Brief –
Everything from the line containing "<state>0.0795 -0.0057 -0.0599" to the end of the data must be duplicated word for word, and nothing else may appear.

Dataset section –

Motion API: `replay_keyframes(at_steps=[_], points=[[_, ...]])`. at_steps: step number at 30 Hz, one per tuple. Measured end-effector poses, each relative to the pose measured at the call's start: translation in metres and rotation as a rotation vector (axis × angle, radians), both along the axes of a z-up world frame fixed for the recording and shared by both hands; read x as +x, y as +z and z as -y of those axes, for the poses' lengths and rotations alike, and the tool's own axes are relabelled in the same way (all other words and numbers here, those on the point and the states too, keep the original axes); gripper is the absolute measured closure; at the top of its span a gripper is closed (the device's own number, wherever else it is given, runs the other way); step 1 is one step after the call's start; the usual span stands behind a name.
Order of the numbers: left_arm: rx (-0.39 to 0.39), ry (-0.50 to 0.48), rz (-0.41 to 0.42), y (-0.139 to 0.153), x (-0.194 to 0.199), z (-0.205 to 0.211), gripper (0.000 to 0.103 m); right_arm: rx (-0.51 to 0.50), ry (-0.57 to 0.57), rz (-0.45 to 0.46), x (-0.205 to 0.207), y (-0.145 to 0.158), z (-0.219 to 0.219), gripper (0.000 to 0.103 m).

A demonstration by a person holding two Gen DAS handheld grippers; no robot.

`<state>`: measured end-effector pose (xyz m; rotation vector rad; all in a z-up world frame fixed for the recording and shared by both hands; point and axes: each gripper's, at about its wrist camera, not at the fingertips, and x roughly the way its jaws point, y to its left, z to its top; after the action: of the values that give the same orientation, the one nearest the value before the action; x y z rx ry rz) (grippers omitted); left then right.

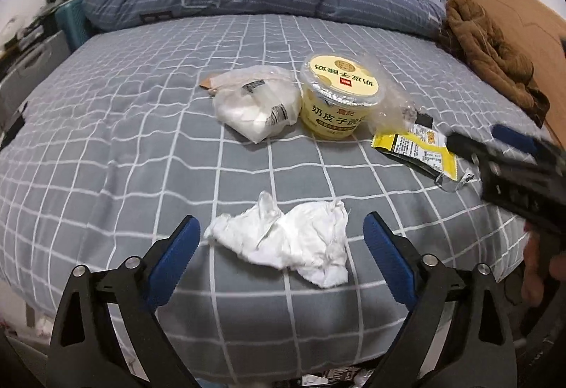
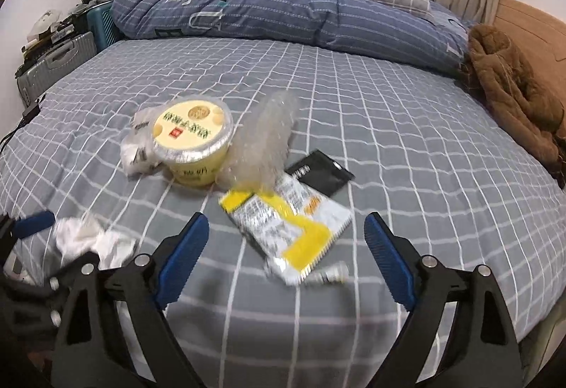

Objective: Collect trash
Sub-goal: 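Grasp the white tissue with the left tool while the right tool grasps the bubble wrap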

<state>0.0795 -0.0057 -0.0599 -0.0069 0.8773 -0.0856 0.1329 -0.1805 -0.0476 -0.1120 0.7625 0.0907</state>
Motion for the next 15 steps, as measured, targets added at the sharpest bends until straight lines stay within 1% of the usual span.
replay_keyframes(at_steps=[1,3,5,10,12,15], points=[[-0.003,-0.001,-0.009,-0.002,0.002,-0.001,0.014,0.002,0.001,0.0,0.004,0.0,-0.001,0.019],[-0.023,-0.007,-0.032,-0.006,0.006,-0.001,0.019,0.007,0.004,0.0,0.018,0.0,-0.003,0.019],[-0.033,-0.01,-0.038,-0.008,0.006,-0.001,0.021,0.01,0.006,0.002,0.029,0.0,-0.005,0.02],[-0.059,-0.022,-0.065,-0.015,0.009,0.001,0.033,0.016,0.02,-0.003,0.056,-0.001,-0.013,0.026],[-0.049,-0.028,-0.076,-0.019,0.01,0.005,0.039,0.014,0.02,-0.02,0.067,-0.007,-0.016,0.03],[-0.05,-0.03,-0.078,-0.02,0.009,0.007,0.044,0.025,0.019,-0.045,0.08,-0.013,-0.017,0.034]])
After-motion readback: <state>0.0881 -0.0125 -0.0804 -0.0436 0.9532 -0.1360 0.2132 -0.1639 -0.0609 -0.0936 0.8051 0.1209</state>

Output of the exercise –
<state>0.0795 -0.0057 -0.0599 -0.0069 0.8773 -0.0856 0.1329 -0.1805 -0.0476 -0.1120 0.7625 0.0907</state>
Motion for the next 15 steps, as measured, targets added at the sharpest bends until straight lines stay within 1% of the usual span.
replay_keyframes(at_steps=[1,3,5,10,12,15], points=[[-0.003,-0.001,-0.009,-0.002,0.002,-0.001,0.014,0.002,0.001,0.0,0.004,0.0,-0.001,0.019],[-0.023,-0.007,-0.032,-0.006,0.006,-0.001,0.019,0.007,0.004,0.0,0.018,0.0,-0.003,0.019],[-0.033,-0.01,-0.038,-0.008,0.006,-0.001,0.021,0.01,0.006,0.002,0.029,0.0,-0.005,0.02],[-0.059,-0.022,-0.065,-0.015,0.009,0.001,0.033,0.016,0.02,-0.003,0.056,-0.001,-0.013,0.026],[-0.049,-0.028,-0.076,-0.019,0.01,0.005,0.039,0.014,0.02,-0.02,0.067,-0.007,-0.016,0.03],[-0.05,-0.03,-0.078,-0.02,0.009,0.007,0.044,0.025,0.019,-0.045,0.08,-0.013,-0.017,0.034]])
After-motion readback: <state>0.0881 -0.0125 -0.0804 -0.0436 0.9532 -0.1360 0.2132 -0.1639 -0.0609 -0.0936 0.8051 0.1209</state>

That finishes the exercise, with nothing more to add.